§ **WHAT IS BEING ASKED**: Please reproduce the entries that follow without a single difference.

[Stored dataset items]
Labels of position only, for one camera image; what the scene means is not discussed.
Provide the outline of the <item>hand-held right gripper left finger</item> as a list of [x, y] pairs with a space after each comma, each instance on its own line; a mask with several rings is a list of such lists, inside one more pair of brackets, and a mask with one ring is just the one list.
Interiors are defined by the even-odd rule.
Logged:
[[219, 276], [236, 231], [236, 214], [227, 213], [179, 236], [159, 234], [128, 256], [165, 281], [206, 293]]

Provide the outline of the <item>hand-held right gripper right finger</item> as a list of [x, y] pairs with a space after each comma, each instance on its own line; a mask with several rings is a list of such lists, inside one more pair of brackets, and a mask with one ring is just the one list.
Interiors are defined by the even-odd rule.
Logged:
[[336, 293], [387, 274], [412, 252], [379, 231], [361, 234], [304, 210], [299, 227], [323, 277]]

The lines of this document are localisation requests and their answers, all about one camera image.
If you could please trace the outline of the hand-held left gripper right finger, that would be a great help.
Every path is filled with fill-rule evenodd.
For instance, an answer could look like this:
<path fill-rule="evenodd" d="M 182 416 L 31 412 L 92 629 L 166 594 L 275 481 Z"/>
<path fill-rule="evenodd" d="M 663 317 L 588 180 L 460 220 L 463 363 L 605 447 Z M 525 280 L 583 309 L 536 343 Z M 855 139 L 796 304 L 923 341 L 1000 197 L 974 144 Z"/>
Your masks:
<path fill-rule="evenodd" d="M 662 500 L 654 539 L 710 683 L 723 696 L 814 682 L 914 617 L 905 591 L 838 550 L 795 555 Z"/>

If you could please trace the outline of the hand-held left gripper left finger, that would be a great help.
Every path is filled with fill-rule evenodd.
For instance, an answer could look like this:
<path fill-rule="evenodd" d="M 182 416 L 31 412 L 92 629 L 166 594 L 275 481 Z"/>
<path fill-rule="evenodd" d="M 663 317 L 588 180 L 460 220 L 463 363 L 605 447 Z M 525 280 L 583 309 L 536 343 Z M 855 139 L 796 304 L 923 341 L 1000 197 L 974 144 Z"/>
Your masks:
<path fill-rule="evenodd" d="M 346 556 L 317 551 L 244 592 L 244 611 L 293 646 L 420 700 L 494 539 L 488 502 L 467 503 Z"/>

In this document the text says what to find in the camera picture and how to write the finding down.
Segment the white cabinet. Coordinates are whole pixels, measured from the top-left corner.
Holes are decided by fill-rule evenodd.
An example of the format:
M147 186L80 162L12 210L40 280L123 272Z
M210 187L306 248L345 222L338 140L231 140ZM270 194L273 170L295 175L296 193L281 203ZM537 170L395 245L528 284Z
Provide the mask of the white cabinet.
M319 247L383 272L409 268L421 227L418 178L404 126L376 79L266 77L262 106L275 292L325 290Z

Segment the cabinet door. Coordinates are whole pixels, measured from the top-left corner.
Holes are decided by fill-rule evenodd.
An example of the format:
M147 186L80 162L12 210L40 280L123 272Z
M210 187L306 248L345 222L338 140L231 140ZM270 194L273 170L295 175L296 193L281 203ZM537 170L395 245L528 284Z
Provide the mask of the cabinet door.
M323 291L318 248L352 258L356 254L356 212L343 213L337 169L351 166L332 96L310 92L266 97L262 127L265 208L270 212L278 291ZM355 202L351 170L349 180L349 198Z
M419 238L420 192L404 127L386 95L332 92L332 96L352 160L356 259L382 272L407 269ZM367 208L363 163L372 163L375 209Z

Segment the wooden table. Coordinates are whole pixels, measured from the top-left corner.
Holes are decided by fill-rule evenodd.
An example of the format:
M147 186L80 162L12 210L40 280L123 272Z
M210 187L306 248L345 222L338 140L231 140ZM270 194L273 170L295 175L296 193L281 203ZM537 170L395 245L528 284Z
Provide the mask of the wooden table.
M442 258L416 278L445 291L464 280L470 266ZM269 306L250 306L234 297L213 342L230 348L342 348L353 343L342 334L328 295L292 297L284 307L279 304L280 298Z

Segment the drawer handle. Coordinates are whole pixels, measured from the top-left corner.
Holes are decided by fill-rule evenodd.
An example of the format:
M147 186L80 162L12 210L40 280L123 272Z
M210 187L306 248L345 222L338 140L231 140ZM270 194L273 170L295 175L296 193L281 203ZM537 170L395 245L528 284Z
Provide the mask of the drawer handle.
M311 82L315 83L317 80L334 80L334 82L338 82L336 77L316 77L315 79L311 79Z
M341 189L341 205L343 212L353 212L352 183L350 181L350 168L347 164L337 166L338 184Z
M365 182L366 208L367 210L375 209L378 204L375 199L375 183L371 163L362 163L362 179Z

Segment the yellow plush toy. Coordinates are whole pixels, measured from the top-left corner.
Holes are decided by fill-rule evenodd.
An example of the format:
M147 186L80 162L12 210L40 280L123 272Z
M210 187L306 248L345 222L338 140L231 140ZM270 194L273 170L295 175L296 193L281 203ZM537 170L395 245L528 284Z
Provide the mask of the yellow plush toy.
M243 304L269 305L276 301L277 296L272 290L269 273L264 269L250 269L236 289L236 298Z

§ **RESULT FOR THIS EXERCISE**:
Labels of position only, for one camera image; what the scene means is not discussed.
Provide the outline of the <item>hand-held right gripper left finger</item> as a list of [x, y] pairs with a space after each comma, each instance on its own line; a mask with several rings is a list of such lists, inside one more pair of brackets, and a mask with one ring is just the one list.
Interiors are defined by the even-odd rule.
Logged:
[[219, 276], [236, 231], [236, 214], [227, 213], [179, 236], [159, 234], [128, 256], [165, 281], [206, 293]]

Provide the outline of the <item>hand-held right gripper right finger</item> as a list of [x, y] pairs with a space after each comma, each instance on its own line; a mask with several rings is a list of such lists, inside one more pair of brackets, and a mask with one ring is just the one list.
Interiors are defined by the even-odd rule.
Logged:
[[336, 293], [387, 274], [412, 252], [379, 231], [361, 234], [304, 210], [299, 227], [323, 277]]

The lines of this document are localisation requests and their answers, all about one camera image.
If you could please trace the outline of the hand-held left gripper right finger, that would be a great help.
Every path is filled with fill-rule evenodd.
For instance, an answer could look like this:
<path fill-rule="evenodd" d="M 182 416 L 31 412 L 92 629 L 166 594 L 275 481 Z"/>
<path fill-rule="evenodd" d="M 663 317 L 588 180 L 460 220 L 463 363 L 605 447 Z M 525 280 L 583 309 L 536 343 Z M 855 139 L 796 304 L 923 341 L 1000 197 L 974 144 Z"/>
Your masks:
<path fill-rule="evenodd" d="M 662 500 L 654 539 L 710 683 L 723 696 L 814 682 L 914 617 L 905 591 L 838 550 L 795 555 Z"/>

If you could please trace the outline of the hand-held left gripper left finger, that would be a great help.
Every path is filled with fill-rule evenodd.
For instance, an answer could look like this:
<path fill-rule="evenodd" d="M 182 416 L 31 412 L 92 629 L 166 594 L 275 481 Z"/>
<path fill-rule="evenodd" d="M 663 317 L 588 180 L 460 220 L 463 363 L 605 447 Z M 525 280 L 583 309 L 536 343 Z M 855 139 L 796 304 L 923 341 L 1000 197 L 974 144 Z"/>
Your masks:
<path fill-rule="evenodd" d="M 346 556 L 317 551 L 244 592 L 244 611 L 293 646 L 420 700 L 494 539 L 488 502 L 467 503 Z"/>

In this document the text says what to find in the camera picture and how to write the finding down.
Segment the white cabinet. Coordinates are whole pixels, measured from the top-left corner.
Holes are decided by fill-rule evenodd.
An example of the format:
M147 186L80 162L12 210L40 280L123 272Z
M210 187L306 248L345 222L338 140L231 140ZM270 194L273 170L295 175L296 193L281 203ZM537 170L395 245L528 284Z
Provide the mask of the white cabinet.
M319 247L383 272L409 268L421 227L418 178L404 126L376 79L266 77L262 106L275 292L325 290Z

Segment the cabinet door. Coordinates are whole pixels, measured from the top-left corner.
Holes are decided by fill-rule evenodd.
An example of the format:
M147 186L80 162L12 210L40 280L123 272Z
M210 187L306 248L345 222L338 140L231 140ZM270 194L273 170L295 175L296 193L281 203ZM537 170L395 245L528 284Z
Provide the mask of the cabinet door.
M323 291L318 248L352 258L356 254L356 212L343 213L337 169L351 166L332 96L310 92L266 97L262 127L265 208L270 212L278 291ZM355 202L351 170L349 180L349 198Z
M419 238L420 192L404 127L386 95L332 92L332 96L352 160L356 259L382 272L407 269ZM367 208L363 163L372 163L375 209Z

Segment the wooden table. Coordinates are whole pixels, measured from the top-left corner.
Holes are decided by fill-rule evenodd.
An example of the format:
M147 186L80 162L12 210L40 280L123 272Z
M210 187L306 248L345 222L338 140L231 140ZM270 194L273 170L295 175L296 193L281 203ZM537 170L395 245L528 284Z
Provide the mask of the wooden table.
M442 258L416 278L445 291L464 280L470 266ZM269 306L250 306L234 297L213 342L230 348L342 348L353 343L342 334L328 295L292 297L284 307L279 304L280 298Z

Segment the drawer handle. Coordinates are whole pixels, measured from the top-left corner.
Holes are decided by fill-rule evenodd.
An example of the format:
M147 186L80 162L12 210L40 280L123 272Z
M210 187L306 248L345 222L338 140L231 140ZM270 194L273 170L295 175L296 193L281 203ZM537 170L395 245L528 284Z
Provide the mask of the drawer handle.
M311 82L315 83L317 80L334 80L334 82L338 82L336 77L316 77L315 79L311 79Z
M341 189L341 205L343 212L353 212L352 183L350 181L350 168L347 164L337 166L338 184Z
M365 182L366 208L367 210L375 209L378 204L375 199L375 183L371 163L362 163L362 179Z

Segment the yellow plush toy. Coordinates are whole pixels, measured from the top-left corner.
Holes are decided by fill-rule evenodd.
An example of the format:
M147 186L80 162L12 210L40 280L123 272Z
M210 187L306 248L345 222L338 140L231 140ZM270 194L273 170L295 175L296 193L281 203ZM537 170L395 245L528 284Z
Provide the mask of the yellow plush toy.
M243 304L269 305L276 301L277 296L272 290L269 273L264 269L250 269L236 289L236 298Z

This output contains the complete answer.